Understanding Simple Kanji Signs For Visitors To Japan


Understanding a few Japanese characters (kanji) can make your visit to Japan a lot more fun and enlightening.

Let's start with a few of the characters that you will see on the streets and menus in restaurants.

Kanji for Japanese sake, shu

The above character is sake or shu with the general meaning of alcohol. You will see this sign at liquor stores or convenience stores that sell booze. Notice the radical for water or liquid on the left. Some compounds with this kanji include 日本酒 (nihonshu; Japanese sake), 酒屋 (sakeya; liquor shop), 酒精 (shusei; alcohol).
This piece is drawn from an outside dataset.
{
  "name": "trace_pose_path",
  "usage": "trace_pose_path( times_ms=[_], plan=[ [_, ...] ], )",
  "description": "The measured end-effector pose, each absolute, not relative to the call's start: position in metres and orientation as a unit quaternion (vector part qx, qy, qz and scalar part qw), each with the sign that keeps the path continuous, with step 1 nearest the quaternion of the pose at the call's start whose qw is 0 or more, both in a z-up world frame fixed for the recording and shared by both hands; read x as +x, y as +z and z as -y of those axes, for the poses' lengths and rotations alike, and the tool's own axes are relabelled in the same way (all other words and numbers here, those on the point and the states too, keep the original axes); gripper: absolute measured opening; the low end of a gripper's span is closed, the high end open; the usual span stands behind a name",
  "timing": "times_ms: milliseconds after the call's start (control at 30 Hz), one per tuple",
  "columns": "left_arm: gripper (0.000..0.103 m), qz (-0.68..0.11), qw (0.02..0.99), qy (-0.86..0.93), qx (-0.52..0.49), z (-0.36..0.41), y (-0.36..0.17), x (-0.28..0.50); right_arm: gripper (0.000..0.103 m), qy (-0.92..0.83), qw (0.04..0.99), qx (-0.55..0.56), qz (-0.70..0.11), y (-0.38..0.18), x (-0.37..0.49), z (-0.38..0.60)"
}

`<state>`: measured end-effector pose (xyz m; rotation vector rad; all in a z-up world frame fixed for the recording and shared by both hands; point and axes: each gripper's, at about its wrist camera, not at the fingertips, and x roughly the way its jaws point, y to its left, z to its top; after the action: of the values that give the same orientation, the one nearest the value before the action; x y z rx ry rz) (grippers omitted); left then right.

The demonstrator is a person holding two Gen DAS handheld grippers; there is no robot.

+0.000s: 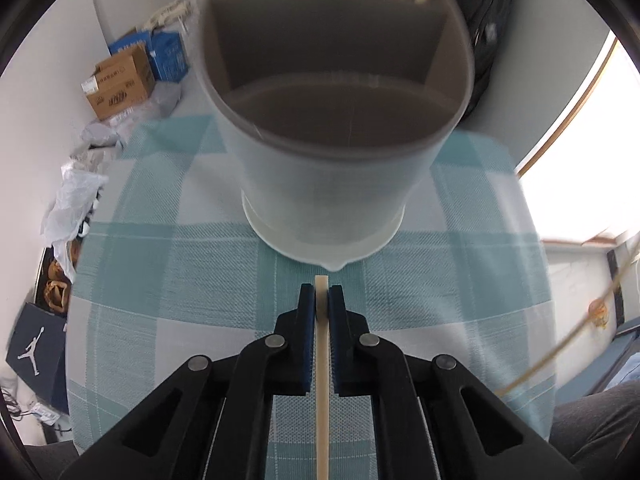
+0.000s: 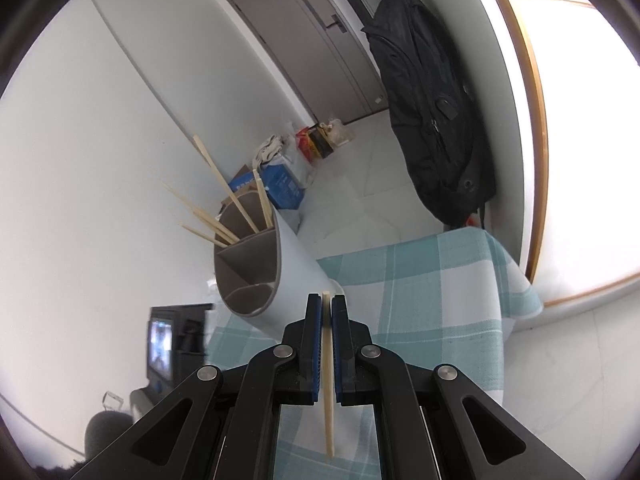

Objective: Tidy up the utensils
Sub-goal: 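Close the left gripper on a chopstick while the right gripper lifts its chopstick, then carry both held chopsticks up above the white divided holder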

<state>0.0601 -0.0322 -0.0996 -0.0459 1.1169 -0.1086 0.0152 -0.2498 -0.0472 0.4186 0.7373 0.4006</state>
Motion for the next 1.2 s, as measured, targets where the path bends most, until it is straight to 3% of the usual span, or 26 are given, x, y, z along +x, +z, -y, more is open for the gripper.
trace_pose_path(
  times_ms=[300,833,1200],
  plan=[
    [0.002,-0.444,0.892,-0.062,-0.058,0.021,-0.053,0.034,0.004,0.204,0.903,0.18,-0.334,-0.042,0.007,0.236],
    [0.002,-0.363,0.923,-0.085,-0.093,-0.004,-0.009,0.016,0.004,0.226,0.92,0.123,-0.297,-0.021,-0.021,0.194],
    [0.002,-0.289,0.944,-0.073,-0.139,-0.024,0.048,0.038,0.004,0.231,0.926,0.132,-0.269,0.037,-0.008,0.193]
  ],
)
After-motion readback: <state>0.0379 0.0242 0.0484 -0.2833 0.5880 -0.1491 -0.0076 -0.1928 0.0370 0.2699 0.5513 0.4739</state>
Another frequent character is onna or jo (女) meaning woman, girl, female. This character is useful for getting the right toilet, public bath or onsen or even the right train carriage, as some of Japan's trains have carriages reserved exclusively for women, due to the prevalence of chikan or gropers. Some common kanji compounds with this character are josei (女性) meaning woman or feminine gender as seen in the sign below, onnayu (女湯), woman's bath and joyu (女優) actress.

Kanji for onna

Wine, women and er, song. That's it. Now for song you are more likely going to encounter the katakana word カラオケ (karaoke), where you can blast out your favorite tunes in a sound-proofed box in the company of your Japanese girl friends and female co-workers while enjoying a glass of your choice.